- [WHAT TO DO]: For the listing below, print exactly the lines from the line with "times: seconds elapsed" to the line with "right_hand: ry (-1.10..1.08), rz", both included, and nothing beyond them.

─── MATERIAL SUPPLIED

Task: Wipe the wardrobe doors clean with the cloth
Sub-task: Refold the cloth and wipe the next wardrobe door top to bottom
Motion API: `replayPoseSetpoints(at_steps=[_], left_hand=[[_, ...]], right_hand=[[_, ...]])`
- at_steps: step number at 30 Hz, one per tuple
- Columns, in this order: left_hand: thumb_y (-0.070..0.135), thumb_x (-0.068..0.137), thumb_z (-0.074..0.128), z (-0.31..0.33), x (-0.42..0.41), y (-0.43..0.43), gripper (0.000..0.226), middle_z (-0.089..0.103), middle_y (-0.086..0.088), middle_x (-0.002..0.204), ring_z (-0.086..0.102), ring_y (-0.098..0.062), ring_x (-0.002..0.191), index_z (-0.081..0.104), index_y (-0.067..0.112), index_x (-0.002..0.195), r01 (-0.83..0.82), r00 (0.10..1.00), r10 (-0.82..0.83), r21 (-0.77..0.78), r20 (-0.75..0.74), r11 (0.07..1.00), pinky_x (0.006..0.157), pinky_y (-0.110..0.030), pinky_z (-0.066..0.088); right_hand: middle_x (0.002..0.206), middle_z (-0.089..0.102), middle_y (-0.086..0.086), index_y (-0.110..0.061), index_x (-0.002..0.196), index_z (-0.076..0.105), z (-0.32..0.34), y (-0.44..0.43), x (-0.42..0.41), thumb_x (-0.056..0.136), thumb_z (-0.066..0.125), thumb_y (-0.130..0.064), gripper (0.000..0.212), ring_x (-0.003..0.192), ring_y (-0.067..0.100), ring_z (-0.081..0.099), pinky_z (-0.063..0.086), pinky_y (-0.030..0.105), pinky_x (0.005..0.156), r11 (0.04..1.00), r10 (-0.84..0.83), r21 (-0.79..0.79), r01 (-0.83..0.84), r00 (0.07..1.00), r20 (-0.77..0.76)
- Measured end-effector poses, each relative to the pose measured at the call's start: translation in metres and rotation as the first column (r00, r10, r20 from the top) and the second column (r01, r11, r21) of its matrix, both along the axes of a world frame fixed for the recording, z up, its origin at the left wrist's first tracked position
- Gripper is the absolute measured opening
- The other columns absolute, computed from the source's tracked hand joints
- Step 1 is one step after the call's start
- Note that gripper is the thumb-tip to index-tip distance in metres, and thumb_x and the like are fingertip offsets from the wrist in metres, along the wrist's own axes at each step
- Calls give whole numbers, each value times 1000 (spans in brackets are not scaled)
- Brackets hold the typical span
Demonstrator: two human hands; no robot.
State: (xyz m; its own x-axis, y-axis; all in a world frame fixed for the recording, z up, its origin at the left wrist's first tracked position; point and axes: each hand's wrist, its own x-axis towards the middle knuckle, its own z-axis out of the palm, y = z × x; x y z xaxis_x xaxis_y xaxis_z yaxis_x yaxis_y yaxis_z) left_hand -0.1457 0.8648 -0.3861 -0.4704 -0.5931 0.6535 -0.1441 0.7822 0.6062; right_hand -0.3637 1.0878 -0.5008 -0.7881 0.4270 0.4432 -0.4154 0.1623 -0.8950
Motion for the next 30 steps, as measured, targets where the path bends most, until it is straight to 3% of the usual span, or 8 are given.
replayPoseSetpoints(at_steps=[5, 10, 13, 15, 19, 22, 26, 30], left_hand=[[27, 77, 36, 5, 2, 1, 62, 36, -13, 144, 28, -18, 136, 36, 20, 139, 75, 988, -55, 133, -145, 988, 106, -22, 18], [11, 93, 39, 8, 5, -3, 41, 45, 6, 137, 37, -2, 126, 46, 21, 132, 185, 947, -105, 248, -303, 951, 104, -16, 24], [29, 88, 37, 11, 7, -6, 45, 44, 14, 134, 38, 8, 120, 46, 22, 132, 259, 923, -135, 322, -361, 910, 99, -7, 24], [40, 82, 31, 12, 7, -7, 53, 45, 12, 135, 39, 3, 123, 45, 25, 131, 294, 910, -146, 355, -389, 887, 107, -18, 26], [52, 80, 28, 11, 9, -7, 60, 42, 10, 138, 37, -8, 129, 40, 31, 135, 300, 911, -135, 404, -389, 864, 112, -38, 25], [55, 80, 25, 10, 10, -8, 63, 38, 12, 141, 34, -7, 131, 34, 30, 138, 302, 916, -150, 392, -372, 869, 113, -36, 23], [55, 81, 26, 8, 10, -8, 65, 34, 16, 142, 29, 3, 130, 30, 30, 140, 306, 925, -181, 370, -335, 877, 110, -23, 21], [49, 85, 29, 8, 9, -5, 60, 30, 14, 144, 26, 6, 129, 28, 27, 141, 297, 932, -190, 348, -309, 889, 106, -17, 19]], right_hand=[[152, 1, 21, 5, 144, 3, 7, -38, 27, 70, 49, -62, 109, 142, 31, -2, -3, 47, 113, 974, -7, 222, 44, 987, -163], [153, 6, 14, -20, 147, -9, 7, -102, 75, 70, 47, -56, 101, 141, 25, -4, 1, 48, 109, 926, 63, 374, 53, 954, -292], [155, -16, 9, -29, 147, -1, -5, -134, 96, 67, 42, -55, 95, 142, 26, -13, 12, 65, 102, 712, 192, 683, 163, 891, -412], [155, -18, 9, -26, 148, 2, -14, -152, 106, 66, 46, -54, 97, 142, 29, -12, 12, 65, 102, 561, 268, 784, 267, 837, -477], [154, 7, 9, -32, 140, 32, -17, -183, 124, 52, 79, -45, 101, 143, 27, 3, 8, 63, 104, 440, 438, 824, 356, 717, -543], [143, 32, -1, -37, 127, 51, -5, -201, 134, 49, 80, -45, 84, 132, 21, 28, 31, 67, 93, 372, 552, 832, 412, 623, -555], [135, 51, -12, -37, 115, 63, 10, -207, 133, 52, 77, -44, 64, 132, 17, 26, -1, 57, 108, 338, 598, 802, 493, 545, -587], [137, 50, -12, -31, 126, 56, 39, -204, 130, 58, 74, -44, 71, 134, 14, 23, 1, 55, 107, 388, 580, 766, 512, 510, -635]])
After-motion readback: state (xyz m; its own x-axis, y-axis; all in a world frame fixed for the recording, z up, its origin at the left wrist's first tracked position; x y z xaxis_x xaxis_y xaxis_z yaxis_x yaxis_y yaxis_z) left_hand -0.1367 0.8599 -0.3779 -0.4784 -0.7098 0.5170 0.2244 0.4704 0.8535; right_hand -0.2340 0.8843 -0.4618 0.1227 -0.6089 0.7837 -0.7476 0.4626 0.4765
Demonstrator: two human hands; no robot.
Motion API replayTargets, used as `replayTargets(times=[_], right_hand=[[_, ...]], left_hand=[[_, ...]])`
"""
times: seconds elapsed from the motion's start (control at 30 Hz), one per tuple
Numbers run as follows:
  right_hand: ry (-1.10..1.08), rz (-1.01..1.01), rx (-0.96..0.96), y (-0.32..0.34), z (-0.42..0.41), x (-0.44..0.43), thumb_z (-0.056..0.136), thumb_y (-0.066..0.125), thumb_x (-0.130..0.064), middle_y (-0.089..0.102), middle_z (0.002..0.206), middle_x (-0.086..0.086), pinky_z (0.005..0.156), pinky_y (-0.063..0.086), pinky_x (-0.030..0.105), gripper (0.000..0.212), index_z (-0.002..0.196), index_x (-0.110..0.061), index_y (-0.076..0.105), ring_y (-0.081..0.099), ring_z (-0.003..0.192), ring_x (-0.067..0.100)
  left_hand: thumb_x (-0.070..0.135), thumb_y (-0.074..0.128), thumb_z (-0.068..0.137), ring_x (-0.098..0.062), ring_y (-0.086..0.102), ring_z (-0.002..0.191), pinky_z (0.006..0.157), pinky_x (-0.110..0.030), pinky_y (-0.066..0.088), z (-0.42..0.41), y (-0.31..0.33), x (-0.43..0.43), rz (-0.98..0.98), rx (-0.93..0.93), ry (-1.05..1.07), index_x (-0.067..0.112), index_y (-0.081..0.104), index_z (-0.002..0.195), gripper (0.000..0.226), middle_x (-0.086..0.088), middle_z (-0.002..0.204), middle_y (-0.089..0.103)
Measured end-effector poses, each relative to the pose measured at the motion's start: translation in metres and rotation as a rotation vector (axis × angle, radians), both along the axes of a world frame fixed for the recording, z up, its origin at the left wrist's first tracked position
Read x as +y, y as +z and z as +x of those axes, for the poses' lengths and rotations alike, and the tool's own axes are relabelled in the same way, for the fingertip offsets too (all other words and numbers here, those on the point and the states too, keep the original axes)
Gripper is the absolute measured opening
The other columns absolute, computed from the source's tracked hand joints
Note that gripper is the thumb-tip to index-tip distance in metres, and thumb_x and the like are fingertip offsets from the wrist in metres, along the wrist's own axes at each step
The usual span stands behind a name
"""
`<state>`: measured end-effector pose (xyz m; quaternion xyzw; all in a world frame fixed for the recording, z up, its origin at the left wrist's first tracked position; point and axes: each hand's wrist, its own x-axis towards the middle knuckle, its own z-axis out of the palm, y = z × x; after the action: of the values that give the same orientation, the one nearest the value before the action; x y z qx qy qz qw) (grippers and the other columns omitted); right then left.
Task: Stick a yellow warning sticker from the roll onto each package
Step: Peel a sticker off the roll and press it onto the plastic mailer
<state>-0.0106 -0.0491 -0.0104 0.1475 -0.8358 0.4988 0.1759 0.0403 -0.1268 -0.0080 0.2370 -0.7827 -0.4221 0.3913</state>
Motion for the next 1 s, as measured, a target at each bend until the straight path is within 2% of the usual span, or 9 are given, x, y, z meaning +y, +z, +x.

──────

- [RESULT OF THIS EXERCISE]:
times: seconds elapsed from the motion's start (control at 30 Hz), one per tuple
Numbers run as follows:
  right_hand: ry (-1.10..1.08), rz (-1.01..1.01), rx (-0.96..0.96), y (-0.32..0.34), z (-0.42..0.41), x (-0.44..0.43), thumb_z (-0.056..0.136), thumb_y (-0.066..0.125), thumb_x (-0.130..0.064), middle_y (-0.089..0.102), middle_z (0.002..0.206), middle_x (-0.086..0.086), pinky_z (0.005..0.156), pinky_y (-0.063..0.086), pinky_x (-0.030..0.105), gripper (0.000..0.212), index_z (-0.002..0.196), index_x (-0.110..0.061), index_y (-0.076..0.105), ring_y (-0.081..0.099), ring_z (-0.003..0.192), ring_x (-0.067..0.100)

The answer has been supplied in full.